Captive Portal lighttpd crashing - sort of an emergency

Derelict

Out of the blue I started getting this:

Nov 26 17:59:24 pfsense lighttpd[98908]: (request.c.1113) GET/HEAD with content-length -> 400
Nov 26 17:59:25 pfsense lighttpd[98908]: (request.c.1113) GET/HEAD with content-length -> 400
Nov 26 17:59:25 pfsense lighttpd[98908]: (request.c.1113) GET/HEAD with content-length -> 400
Nov 26 18:00:45 pfsense lighttpd[98908]: (mod_fastcgi.c.3387) got a FDEVENT_OUT and didn't know why: 5
Nov 26 18:00:45 pfsense lighttpd[98908]: (mod_fastcgi.c.3387) got a FDEVENT_OUT and didn't know why: 5
Nov 26 18:00:45 pfsense kernel: pid 98908 (lighttpd), uid 0: exited on signal 6 (core dumped)

Does anyone know 1) Why this might be happening and 2) if I can just restart lighttpd without rebooting and what command I would run to do so?

The first time it dumped, I tried just saving the CP in question in the webgui and it rebooted the router.

Derelict

Is this what I should try if it crashes again?

/usr/local/sbin/lighttpd -f /var/etc/lighty-cpzone-CaptivePortal.conf

Derelict

I had to turn off the captive portal at this site because lighttpd kept crashing.

Before I turned it off I ran a packet capture on the portal IP address. I received 3520 TCP SYN requests to port 8000 in 67 seconds (52/sec).

There is one thing I am thinking of trying to do to increase the capability of this hardware before turning the portal back on.

My portal page uses bootstrap CSS for formatting. I am loading individual .js files instead of concatenating only what I need into one file. Seems I ought to be able to reduce the number of requests to load the portal page from about 12 to 3.

I might also serve the bootstrap js files, images, etc from another, more capable web server, which should allow me to get the lighttpd requests down to 1.

Note that this was an uncommon makeup of people and devices using the portal network (which has never before given me any problem peaking at about 3500 concurrent sessions and seemingly ready for much more than that). A great many of them were from China. Would a bunch of oversized header requests (unicode??) be an issue for lighttpd?

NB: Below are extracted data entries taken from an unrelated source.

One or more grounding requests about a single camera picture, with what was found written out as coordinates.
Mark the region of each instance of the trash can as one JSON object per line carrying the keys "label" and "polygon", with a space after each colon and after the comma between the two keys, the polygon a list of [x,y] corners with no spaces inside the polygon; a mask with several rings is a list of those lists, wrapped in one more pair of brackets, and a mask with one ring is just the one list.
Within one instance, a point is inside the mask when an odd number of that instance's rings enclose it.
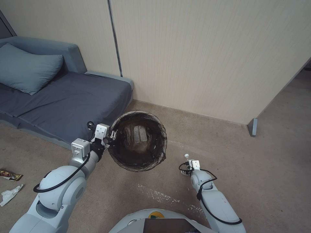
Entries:
{"label": "trash can", "polygon": [[122,168],[132,172],[153,169],[165,158],[167,135],[160,120],[151,113],[131,111],[117,118],[109,134],[117,131],[109,154]]}

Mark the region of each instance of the gray sofa bed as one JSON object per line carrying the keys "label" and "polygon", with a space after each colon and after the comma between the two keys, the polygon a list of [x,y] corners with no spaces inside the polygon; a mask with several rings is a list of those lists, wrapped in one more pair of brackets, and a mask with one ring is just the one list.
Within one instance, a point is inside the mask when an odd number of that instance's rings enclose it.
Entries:
{"label": "gray sofa bed", "polygon": [[38,55],[61,54],[63,67],[34,95],[0,83],[0,121],[70,149],[76,138],[88,139],[86,123],[111,125],[132,100],[129,79],[87,71],[75,44],[10,37],[10,43]]}

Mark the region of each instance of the yellow label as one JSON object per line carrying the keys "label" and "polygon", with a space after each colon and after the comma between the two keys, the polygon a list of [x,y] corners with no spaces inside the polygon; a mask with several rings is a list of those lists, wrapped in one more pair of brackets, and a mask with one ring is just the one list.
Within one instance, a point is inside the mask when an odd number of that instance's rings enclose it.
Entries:
{"label": "yellow label", "polygon": [[160,212],[155,211],[149,214],[148,218],[164,218],[164,216]]}

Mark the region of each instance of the crumpled tissue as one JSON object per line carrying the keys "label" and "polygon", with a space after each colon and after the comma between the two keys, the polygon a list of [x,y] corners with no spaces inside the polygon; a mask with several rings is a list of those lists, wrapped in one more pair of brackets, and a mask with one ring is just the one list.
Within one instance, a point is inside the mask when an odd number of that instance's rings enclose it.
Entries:
{"label": "crumpled tissue", "polygon": [[18,191],[23,187],[24,185],[21,184],[17,186],[16,188],[12,190],[6,190],[3,193],[1,193],[3,201],[0,203],[0,206],[4,206],[6,203],[8,203],[15,195],[18,193]]}

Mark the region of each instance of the blue pillow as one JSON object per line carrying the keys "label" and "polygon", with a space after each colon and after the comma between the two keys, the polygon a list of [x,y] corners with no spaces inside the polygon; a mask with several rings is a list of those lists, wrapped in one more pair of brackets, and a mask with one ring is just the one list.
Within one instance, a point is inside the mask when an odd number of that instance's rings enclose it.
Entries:
{"label": "blue pillow", "polygon": [[35,55],[7,43],[0,48],[0,83],[34,95],[62,65],[63,55]]}

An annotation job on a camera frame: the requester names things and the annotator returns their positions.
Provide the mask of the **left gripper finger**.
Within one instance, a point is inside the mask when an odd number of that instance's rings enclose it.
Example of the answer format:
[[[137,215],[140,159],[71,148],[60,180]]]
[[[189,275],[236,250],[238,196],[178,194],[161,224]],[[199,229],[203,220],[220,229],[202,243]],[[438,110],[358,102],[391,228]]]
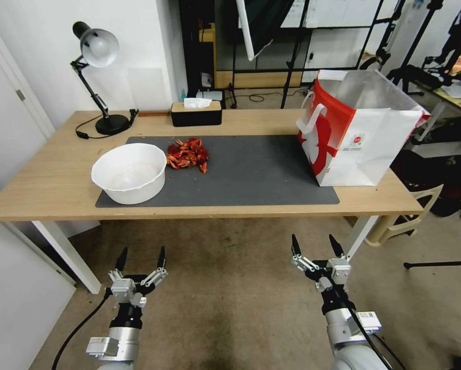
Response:
[[[165,246],[162,246],[158,255],[157,266],[155,270],[149,273],[147,277],[140,282],[140,287],[155,288],[157,285],[159,285],[168,275],[168,271],[165,268],[166,262],[167,259],[165,255]]]
[[[109,276],[111,281],[116,281],[118,279],[123,278],[122,272],[124,270],[124,266],[125,266],[125,263],[126,263],[127,251],[128,251],[128,248],[125,247],[122,250],[119,257],[117,258],[114,269],[108,272],[108,276]]]

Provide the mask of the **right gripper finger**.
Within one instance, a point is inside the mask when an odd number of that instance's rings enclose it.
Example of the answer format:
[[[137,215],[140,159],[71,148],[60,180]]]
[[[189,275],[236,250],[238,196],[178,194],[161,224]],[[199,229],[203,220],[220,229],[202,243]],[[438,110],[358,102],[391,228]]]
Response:
[[[340,243],[335,239],[335,237],[332,234],[328,235],[329,237],[329,242],[331,244],[331,248],[335,254],[336,258],[341,258],[346,261],[349,261],[349,257],[345,255],[344,250]]]
[[[292,263],[302,272],[316,272],[320,270],[320,267],[315,264],[313,261],[309,260],[308,258],[302,255],[299,242],[295,236],[292,234],[291,236],[292,244],[291,244],[291,251],[292,251]]]

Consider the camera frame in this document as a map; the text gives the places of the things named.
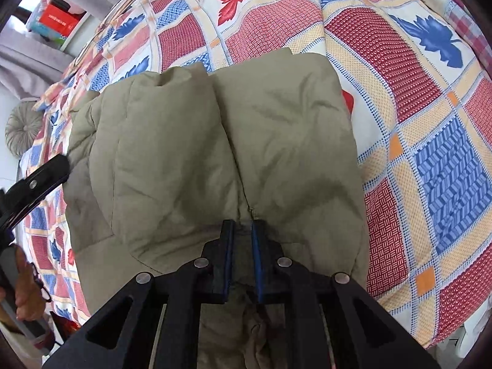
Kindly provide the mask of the person's left hand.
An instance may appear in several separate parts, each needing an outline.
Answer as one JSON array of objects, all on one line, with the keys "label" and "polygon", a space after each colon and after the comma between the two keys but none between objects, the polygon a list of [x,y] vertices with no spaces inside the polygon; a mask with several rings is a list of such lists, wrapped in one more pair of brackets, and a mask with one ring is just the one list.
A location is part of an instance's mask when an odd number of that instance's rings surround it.
[{"label": "person's left hand", "polygon": [[42,291],[34,280],[32,264],[27,260],[22,248],[14,245],[18,279],[15,285],[15,313],[19,321],[32,322],[42,318],[46,302]]}]

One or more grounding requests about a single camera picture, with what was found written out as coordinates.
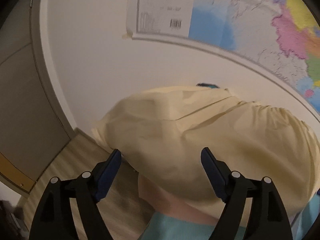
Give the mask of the grey wooden door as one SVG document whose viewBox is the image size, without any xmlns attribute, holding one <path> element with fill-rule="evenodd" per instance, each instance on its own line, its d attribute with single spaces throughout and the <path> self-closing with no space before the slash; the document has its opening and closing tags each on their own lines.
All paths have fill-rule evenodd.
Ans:
<svg viewBox="0 0 320 240">
<path fill-rule="evenodd" d="M 23 196 L 75 136 L 44 60 L 40 3 L 14 0 L 1 21 L 1 182 Z"/>
</svg>

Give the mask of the pink folded garment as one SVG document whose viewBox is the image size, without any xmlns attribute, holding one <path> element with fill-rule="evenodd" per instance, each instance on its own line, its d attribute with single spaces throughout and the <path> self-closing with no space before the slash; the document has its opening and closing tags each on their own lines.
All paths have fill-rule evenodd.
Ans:
<svg viewBox="0 0 320 240">
<path fill-rule="evenodd" d="M 138 193 L 155 211 L 186 222 L 216 225 L 222 213 L 222 205 L 216 213 L 206 211 L 206 206 L 196 207 L 195 204 L 165 191 L 143 175 L 138 176 Z"/>
</svg>

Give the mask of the colourful wall map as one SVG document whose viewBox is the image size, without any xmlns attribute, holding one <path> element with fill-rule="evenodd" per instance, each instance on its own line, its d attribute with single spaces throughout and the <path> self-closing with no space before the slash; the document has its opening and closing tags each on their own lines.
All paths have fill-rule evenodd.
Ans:
<svg viewBox="0 0 320 240">
<path fill-rule="evenodd" d="M 303 0 L 128 0 L 126 29 L 251 61 L 319 110 L 319 20 Z"/>
</svg>

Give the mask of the teal grey bed cover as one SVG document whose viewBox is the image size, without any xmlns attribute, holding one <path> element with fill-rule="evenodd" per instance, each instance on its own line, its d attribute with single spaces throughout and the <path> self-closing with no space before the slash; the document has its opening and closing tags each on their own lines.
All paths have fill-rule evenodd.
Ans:
<svg viewBox="0 0 320 240">
<path fill-rule="evenodd" d="M 164 87 L 143 93 L 148 125 L 140 144 L 144 162 L 157 165 L 140 173 L 165 191 L 216 213 L 199 152 L 214 156 L 244 176 L 270 176 L 290 218 L 319 188 L 319 140 L 289 111 L 244 102 L 230 92 L 206 87 Z M 186 222 L 155 212 L 142 239 L 207 239 L 214 225 Z"/>
</svg>

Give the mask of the cream yellow jacket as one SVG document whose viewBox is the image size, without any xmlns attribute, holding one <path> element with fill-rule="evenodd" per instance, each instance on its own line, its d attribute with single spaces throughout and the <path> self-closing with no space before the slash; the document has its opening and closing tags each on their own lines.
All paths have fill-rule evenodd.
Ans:
<svg viewBox="0 0 320 240">
<path fill-rule="evenodd" d="M 93 135 L 120 150 L 141 176 L 212 217 L 217 198 L 200 161 L 207 147 L 233 171 L 270 177 L 289 216 L 319 189 L 319 140 L 288 110 L 245 102 L 208 87 L 164 87 L 119 101 Z"/>
</svg>

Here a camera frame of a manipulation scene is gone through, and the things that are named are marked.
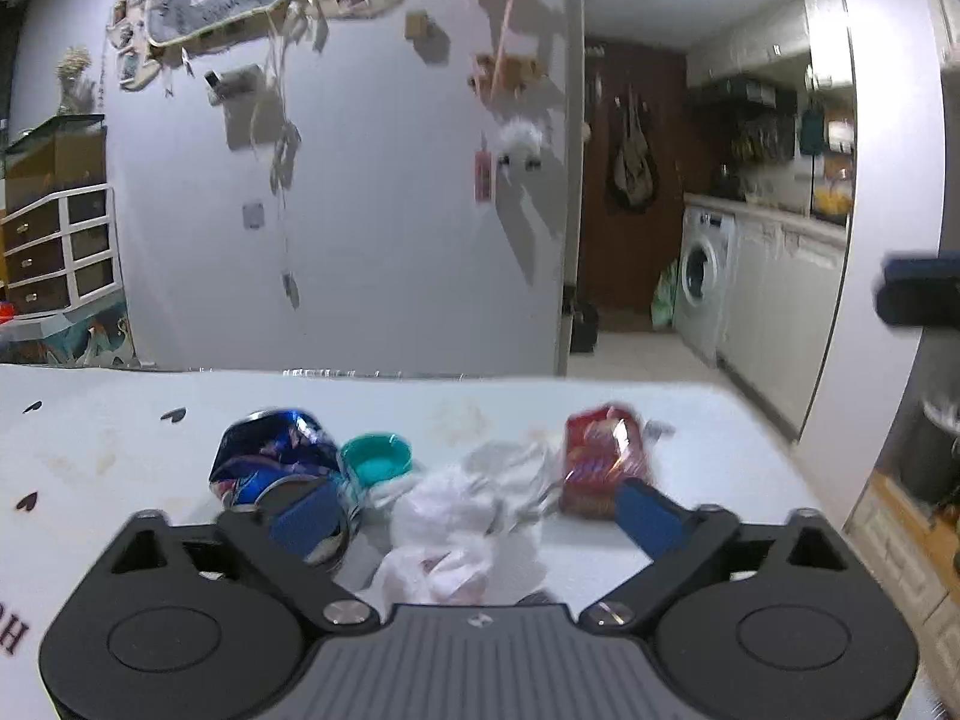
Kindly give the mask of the red snack packet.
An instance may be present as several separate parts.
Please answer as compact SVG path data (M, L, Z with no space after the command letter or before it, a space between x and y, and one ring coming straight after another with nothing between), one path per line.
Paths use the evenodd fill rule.
M575 517L615 515L615 494L630 479L651 483L643 422L620 403L570 416L565 426L560 509Z

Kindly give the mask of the crushed blue soda can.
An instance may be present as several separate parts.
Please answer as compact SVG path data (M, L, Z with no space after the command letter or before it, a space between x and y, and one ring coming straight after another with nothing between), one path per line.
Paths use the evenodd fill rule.
M331 434L308 411L257 411L229 426L208 486L225 509L256 512L267 530L265 491L286 478L327 478L337 485L347 516L347 549L337 561L302 561L336 571L361 525L363 491Z

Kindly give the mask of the teal plastic lid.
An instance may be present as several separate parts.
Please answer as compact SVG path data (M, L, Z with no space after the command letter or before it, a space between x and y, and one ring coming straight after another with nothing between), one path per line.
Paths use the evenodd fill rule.
M370 489L406 475L413 465L412 447L396 433L364 434L343 445L342 460L359 486Z

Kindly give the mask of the white kitchen cabinets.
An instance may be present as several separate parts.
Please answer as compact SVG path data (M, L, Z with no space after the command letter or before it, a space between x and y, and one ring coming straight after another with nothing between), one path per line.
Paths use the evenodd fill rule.
M846 232L820 221L740 216L719 357L800 436L835 323Z

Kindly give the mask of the black bin by door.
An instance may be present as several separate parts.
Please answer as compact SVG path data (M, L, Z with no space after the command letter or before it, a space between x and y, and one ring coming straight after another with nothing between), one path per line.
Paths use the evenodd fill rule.
M599 312L589 302L575 302L571 306L571 344L572 355L592 355L599 338Z

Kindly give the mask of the white washing machine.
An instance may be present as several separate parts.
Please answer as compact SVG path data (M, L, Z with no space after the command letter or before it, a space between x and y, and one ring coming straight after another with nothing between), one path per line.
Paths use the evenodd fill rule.
M687 206L677 273L674 328L708 364L715 364L726 322L736 252L736 218Z

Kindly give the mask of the green plastic bag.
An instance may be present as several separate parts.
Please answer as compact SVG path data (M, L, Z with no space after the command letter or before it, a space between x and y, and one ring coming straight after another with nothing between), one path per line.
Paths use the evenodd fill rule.
M652 294L651 327L660 332L674 321L675 301L679 281L679 262L674 260L662 273Z

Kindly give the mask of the white low cabinet wood top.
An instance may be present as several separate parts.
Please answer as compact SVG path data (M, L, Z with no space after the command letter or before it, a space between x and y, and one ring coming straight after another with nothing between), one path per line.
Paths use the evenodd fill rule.
M907 618L929 679L958 715L957 530L873 472L844 533Z

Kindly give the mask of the brown wooden door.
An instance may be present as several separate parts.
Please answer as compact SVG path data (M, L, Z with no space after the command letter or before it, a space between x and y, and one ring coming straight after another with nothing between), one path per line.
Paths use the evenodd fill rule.
M644 314L679 252L685 57L594 37L586 71L579 291L605 312Z

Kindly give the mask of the hanging khaki bag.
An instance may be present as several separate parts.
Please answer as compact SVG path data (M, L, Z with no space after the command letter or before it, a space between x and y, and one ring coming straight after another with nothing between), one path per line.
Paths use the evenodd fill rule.
M615 99L622 133L608 163L608 192L612 203L628 215L646 215L658 199L658 171L643 128L644 104L629 86Z

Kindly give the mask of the white refrigerator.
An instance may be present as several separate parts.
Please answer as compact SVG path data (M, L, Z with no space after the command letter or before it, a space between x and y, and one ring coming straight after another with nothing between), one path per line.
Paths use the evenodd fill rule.
M578 286L579 241L583 219L584 187L584 0L565 0L566 18L566 220L565 250L563 250L562 313L558 330L556 374L568 373L571 343L573 343L573 302Z

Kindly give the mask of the white drawer cabinet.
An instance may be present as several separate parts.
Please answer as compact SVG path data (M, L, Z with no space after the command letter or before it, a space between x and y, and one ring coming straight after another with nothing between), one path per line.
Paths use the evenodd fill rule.
M52 192L2 220L7 298L18 316L47 316L122 288L114 190Z

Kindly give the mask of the pink hanging tag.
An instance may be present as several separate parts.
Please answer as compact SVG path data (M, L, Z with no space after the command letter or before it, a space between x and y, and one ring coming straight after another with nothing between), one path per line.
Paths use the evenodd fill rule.
M478 203L487 203L493 197L493 160L485 148L475 151L473 158L473 190Z

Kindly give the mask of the glass fish tank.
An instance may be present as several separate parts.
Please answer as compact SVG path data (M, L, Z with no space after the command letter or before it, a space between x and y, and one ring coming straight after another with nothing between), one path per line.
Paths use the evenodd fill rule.
M3 153L5 208L11 215L53 192L106 182L103 114L59 114Z

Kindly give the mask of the plush sheep wall toy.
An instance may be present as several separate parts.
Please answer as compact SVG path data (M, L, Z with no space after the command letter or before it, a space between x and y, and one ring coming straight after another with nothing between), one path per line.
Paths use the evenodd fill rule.
M496 165L511 171L537 171L544 148L544 131L529 119L514 117L500 128Z

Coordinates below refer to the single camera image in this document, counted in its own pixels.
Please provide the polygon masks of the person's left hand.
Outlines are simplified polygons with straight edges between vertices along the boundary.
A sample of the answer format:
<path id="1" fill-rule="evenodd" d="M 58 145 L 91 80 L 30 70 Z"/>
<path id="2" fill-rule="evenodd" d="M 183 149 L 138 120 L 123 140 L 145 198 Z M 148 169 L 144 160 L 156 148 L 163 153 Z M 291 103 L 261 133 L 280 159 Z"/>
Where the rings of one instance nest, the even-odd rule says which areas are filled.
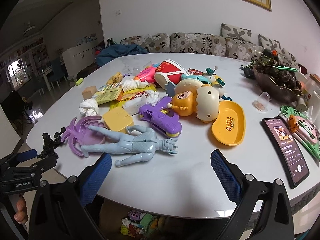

Am I on the right track to fixing this? It also crashed a few times. I have a crash dump. I am seriously considering opening an incident with ESF for this one. I'm kind of in a bind.

cmb

That kind of scale is no problem for lighttpd, that's actually a low load. Whether you make 12 requests or 1 to the portal page, it shouldn't matter. Make sure your other resources in the page aren't generating redirects themselves. Also enable "Maximum concurrent connections" in CP so if there is some system out there making tons of requests in the background (usually malware) it's not trying to deal with potentially thousands of requests a second to a bot. The only thing I see on that crash is a 4 year old lighttpd bug that was fixed 4 years ago and long since fixed in our releases.

Support probably your best bet. One of us can check out the crash dump and track it down from there. If you go that route, include a link to this thread in that ticket for history.